EXERCISE PROMPT >>
Repeat the listing below exactly as given.

SOURCE DATA >>
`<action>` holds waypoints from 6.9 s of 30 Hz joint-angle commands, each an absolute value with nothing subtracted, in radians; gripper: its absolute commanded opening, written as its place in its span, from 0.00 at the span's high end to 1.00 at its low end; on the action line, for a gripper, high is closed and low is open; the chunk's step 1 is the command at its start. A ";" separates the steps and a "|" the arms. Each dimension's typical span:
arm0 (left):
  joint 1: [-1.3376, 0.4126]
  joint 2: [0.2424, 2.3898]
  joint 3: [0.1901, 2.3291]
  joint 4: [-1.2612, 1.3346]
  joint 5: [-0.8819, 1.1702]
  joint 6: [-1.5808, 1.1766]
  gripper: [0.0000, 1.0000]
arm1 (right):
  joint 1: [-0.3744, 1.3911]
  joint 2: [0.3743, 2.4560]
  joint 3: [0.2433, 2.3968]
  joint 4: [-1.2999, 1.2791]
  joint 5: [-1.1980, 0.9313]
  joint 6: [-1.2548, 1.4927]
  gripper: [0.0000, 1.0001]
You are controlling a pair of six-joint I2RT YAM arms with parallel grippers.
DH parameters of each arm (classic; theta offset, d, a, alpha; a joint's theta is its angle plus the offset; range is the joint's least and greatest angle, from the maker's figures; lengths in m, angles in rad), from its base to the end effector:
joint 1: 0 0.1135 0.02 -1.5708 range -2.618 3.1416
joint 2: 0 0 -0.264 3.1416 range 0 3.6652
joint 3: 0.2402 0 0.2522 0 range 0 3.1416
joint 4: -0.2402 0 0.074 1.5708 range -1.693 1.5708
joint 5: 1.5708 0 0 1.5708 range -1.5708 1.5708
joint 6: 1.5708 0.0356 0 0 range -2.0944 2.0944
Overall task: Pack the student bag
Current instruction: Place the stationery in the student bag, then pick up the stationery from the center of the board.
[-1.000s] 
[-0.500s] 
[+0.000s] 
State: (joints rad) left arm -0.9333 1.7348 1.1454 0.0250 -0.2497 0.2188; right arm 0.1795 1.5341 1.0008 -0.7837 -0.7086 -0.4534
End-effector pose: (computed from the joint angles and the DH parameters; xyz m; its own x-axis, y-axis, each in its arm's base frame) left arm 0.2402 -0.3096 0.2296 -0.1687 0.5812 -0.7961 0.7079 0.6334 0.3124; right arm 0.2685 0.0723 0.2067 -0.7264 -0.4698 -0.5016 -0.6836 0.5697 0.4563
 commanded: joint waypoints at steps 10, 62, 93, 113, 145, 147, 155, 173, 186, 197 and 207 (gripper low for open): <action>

EXERCISE SOLUTION >>
`<action>` holds waypoints from 6.9 s of 30 Hz joint-angle commands, each an absolute value with nothing subtracted, in radians; gripper: its absolute commanded opening, written as its place in its span, from 0.00 at the span's high end to 1.00 at its low end; on the action line, for a gripper, high is closed and low is open; the chunk's step 1 is the command at its start. A ";" separates the steps and a "|" the arms. Each dimension's typical span:
arm0 (left):
  joint 1: [-1.3376, 0.4126]
  joint 2: [0.2424, 2.3898]
  joint 3: [0.1901, 2.3291]
  joint 4: [-1.2612, 1.3346]
  joint 5: [-0.8819, 1.1702]
  joint 6: [-1.5808, 1.1766]
  gripper: [0.0000, 1.0000]
arm1 (right):
  joint 1: [-0.3744, 1.3911]
  joint 2: [0.3743, 2.4560]
  joint 3: [0.2433, 2.3968]
  joint 4: [-1.2999, 1.2791]
  joint 5: [-1.1980, 0.9313]
  joint 6: [-1.2548, 1.4927]
  gripper: [0.0000, 1.0001]
You are controlling a pair of six-joint I2RT YAM arms with parallel grippers.
DH parameters of each arm (classic; theta offset, d, a, alpha; a joint's theta is its angle plus the offset; range is the joint's least and greatest angle, from the maker's figures; lengths in m, angles in rad), from its base to the end effector:
joint 1: 0 0.1135 0.02 -1.5708 range -2.618 3.1416
joint 2: 0 0 -0.264 3.1416 range 0 3.6652
joint 3: 0.2402 0 0.2522 0 range 0 3.1416
joint 4: -0.2402 0 0.074 1.5708 range -1.693 1.5708
joint 5: 1.5708 0 0 1.5708 range -1.5708 1.5708
joint 6: 1.5708 0.0356 0 0 range -2.0944 2.0944
Overall task: Pack the student bag
Current instruction: Place the stationery in the student bag, then pick up the stationery from the center of the board.
[-1.000s] 
[-0.500s] 
[+0.000s] 
State: (joints rad) left arm -0.9333 1.7348 1.1454 0.0250 -0.2497 0.2188; right arm 0.1795 1.5341 1.0008 -0.7837 -0.7086 -0.4534
End-effector pose: (computed from the joint angles and the DH parameters; xyz m; its own x-axis, y-axis, each in its arm's base frame) left arm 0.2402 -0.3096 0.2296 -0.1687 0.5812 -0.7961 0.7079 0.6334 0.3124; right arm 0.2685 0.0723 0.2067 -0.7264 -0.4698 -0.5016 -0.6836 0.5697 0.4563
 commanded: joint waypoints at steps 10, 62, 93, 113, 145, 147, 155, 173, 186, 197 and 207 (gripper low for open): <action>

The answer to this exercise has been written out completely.